Start of Given entries
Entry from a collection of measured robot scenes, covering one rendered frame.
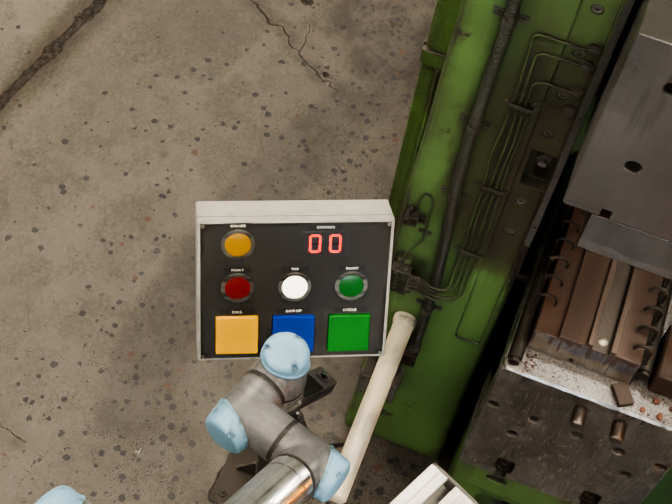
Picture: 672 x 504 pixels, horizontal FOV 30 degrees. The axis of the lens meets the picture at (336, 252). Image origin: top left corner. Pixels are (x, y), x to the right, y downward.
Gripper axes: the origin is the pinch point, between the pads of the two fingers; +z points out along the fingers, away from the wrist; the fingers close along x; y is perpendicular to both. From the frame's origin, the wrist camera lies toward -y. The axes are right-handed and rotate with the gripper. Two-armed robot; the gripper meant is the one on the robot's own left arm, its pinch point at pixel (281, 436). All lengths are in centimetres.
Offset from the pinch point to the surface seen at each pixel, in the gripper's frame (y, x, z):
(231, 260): -9.2, -24.0, -20.1
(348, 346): -19.2, -3.1, -5.3
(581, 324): -55, 23, -6
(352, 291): -23.1, -7.5, -14.8
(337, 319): -19.3, -6.7, -10.3
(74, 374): -6, -75, 93
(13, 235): -20, -119, 93
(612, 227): -49, 21, -42
End of Given entries
Your task is to restate word for word the lines from the top of the data to the line containing "(231, 260): -9.2, -24.0, -20.1", both ends included, with every picture left out.

Entry from a collection of measured robot scenes, covering one rendered frame.
Picture: 672 x 504 pixels, horizontal FOV 30 degrees. The axis of the lens meets the picture at (336, 252). Image origin: top left corner. Pixels are (x, y), x to the right, y downward.
Gripper axes: the origin is the pinch point, between the pads of the two fingers; +z points out along the fingers, away from the wrist; the fingers close along x; y is perpendicular to both. From the frame's origin, the wrist camera lies toward -y. The axes are right-handed and rotate with the gripper. Two-armed robot; the gripper meant is the one on the robot's own left arm, its pinch point at pixel (281, 436). All lengths are in centimetres.
Offset from the pinch point to the surface seen at each pixel, in the gripper's frame (y, x, z):
(231, 260): -9.2, -24.0, -20.1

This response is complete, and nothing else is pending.